Wednesday, April 2, 2014

Not sure where to write this, but it is so so heavy on my heart tonight, and I must put it somewhere.

Dear Abby,

Oh my sweet, Abby Grace, with whom I but heads with so many times.  I want your sweet sweet soul and spirit to know that I, your crazy mama, love you to the moon and back. You mean the world to me. You were my first born, my heart beating on the outside of my body, my everything. And you know what?...you still are.

Tonight for whatever reason, I am having super big mommy guilt. I am feeling terrible for all the times I've raised my voice at you, or hurried you along. I'm feeling miserable and disgusted at myself for the times I didn't spend more "time" with you, when other things were "more important". I am sorry for being upset at you when you spilled your drink, or tore your book, or refused to understand why you put the straight pieces of a puzzle together when you were only 3 or 4. I am so sorry, for every let down and disappointment I have given you in your short lifetime so far. I know there will be others. Just please forgive me for the past and for the future. I am sorry I had to put your every waking moment to the side when Allie came along, with all of her fussiness and sickness and wildness. I know you're not mad at me, I just want you to know that I love you just as much now as I did the day I found out I was pregnant with you.  

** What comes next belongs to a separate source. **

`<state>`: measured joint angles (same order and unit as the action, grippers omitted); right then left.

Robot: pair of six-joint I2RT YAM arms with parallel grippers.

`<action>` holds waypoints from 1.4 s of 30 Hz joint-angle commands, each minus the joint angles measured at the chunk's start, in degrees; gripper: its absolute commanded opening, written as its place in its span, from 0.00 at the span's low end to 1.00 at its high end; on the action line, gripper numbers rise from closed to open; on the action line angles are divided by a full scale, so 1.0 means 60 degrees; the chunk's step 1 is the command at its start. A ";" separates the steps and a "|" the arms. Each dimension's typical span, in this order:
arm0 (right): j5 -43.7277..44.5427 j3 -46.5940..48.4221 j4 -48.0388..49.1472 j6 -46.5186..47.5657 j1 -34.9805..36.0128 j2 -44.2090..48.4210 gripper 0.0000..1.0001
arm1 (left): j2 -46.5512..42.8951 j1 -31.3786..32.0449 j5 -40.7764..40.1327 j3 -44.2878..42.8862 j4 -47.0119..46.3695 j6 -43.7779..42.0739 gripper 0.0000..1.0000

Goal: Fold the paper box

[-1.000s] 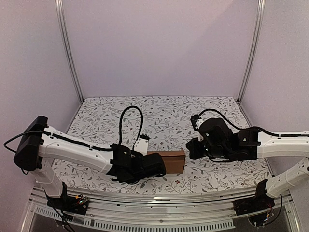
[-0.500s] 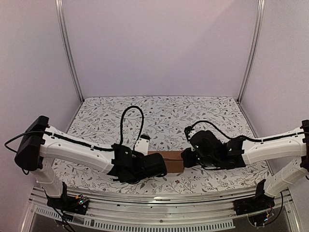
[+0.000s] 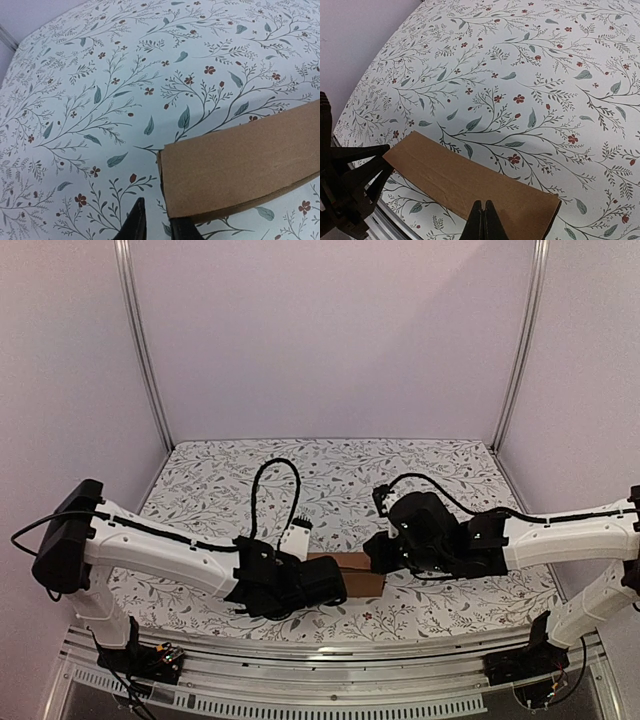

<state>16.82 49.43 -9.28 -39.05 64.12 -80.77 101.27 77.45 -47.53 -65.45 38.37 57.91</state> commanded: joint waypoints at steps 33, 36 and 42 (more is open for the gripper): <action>-0.0265 -0.0447 0.0611 -0.0056 0.0133 -0.1624 0.00 | -0.3974 0.0100 0.5408 0.2007 0.0006 -0.3195 0.72; -0.0312 -0.0411 0.0611 -0.0031 0.0132 -0.1619 0.00 | -0.4357 0.0074 0.5427 0.2001 -0.0251 -0.3391 0.72; -0.0284 -0.0357 0.0561 0.0102 0.0128 -0.1367 0.00 | -0.4786 -0.0572 0.5301 0.1945 -0.0723 -0.3868 0.41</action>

You are so so smart. I could never have asked for better. And your heart, oh my goodness, your heart is so kind and open to everyone. It breaks my heart for you when I see that you were hurt by one of your friends, or by your sister, or me, or daddy, or whoever. Your heart is so big, it shows everyone, everywhere. You love God, and that is what's most important.  I pray for that to never leave you. EVER.

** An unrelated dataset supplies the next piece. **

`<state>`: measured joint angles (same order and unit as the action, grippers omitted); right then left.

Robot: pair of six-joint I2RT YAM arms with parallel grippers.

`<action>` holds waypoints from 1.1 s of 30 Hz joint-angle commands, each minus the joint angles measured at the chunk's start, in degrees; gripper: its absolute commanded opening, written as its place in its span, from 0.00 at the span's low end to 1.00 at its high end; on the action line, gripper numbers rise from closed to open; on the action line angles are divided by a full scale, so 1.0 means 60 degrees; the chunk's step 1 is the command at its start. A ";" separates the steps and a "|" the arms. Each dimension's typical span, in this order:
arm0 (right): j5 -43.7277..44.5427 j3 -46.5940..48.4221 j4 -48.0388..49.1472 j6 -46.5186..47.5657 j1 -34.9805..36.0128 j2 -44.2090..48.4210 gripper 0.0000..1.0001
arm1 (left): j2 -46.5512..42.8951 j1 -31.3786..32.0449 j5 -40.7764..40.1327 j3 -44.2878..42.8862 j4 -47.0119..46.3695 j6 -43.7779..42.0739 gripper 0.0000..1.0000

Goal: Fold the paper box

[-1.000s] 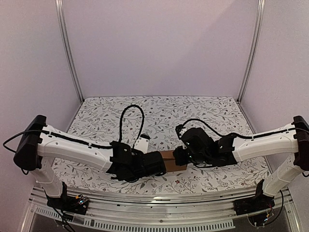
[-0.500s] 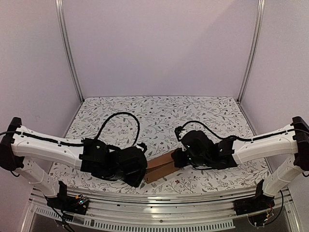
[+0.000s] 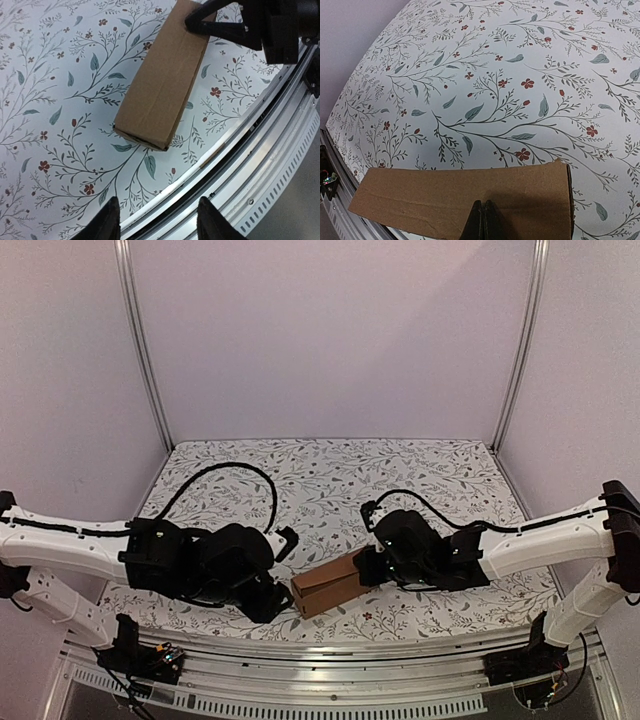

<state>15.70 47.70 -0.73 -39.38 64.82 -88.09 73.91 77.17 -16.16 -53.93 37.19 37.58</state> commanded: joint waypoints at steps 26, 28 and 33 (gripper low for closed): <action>-0.0208 -0.0040 -0.0946 0.0147 0.0008 -0.0175 0.00 | 0.0429 -0.1904 0.2349 0.3805 -0.6633 -0.0256 0.00; -0.0214 -0.0026 -0.0947 0.0149 0.0010 -0.0171 0.00 | 0.0074 -0.1918 0.2168 0.3593 -0.6057 -0.0442 0.00; -0.0214 0.0003 -0.0957 0.0165 0.0012 -0.0156 0.00 | -0.0802 -0.1919 0.1882 0.2875 -0.4981 -0.0957 0.00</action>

I want you to know that I love you so much. So very much. I wish I could crawl into bed with you and hold your not so tiny hand in mine again, as I did when you were a baby. I'll just end up interrupting your sleep. So sleep now, sweet baby girl. You have always been my baby girl, and always will be. Please know that mama loves you, and I'm sorry, and it hope you will always feel the same about me.  You helped make my life complete.

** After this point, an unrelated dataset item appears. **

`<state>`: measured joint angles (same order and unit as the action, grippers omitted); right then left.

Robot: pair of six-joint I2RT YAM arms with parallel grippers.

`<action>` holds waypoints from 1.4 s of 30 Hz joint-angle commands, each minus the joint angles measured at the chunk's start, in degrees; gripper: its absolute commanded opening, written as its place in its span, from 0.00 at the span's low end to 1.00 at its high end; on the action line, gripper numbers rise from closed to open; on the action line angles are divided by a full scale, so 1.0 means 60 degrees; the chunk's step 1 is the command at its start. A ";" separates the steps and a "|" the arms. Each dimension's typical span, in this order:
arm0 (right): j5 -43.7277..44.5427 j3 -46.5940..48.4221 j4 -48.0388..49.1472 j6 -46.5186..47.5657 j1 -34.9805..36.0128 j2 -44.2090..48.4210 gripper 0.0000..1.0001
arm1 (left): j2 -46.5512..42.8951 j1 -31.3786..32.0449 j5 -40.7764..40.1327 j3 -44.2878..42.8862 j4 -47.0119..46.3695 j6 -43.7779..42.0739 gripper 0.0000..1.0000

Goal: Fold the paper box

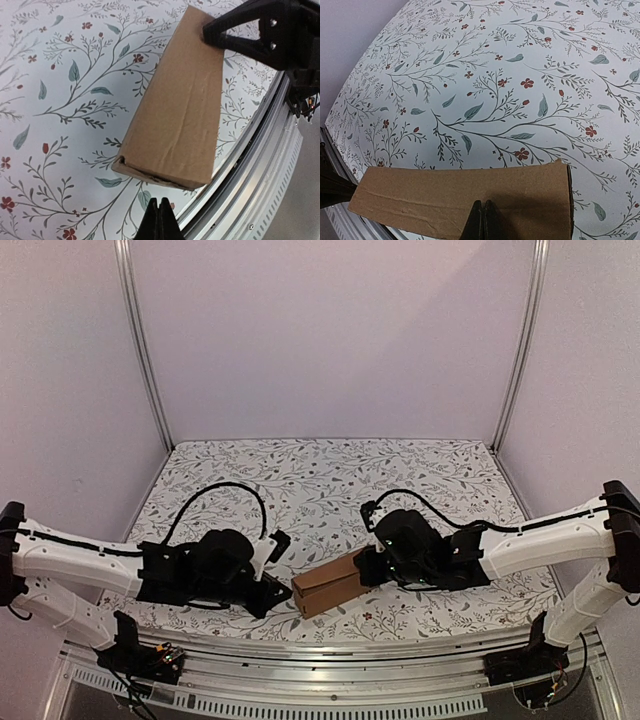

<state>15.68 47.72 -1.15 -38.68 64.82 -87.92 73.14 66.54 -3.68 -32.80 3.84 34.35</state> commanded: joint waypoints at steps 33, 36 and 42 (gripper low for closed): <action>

I love you, so much, Abby Grace
Love mama


This is a jumble of fast flying fingers typing with hot tears running down my face. I had to get it out there. I had to appologize. I'll apologize in the morning to her face to face, and ask for the biggest hug I've ever gotten from her, and then she will look at me like I have lost it, but she'll giggle and smile and hug me, because that is who she is. She is my heart, and I love her so very much.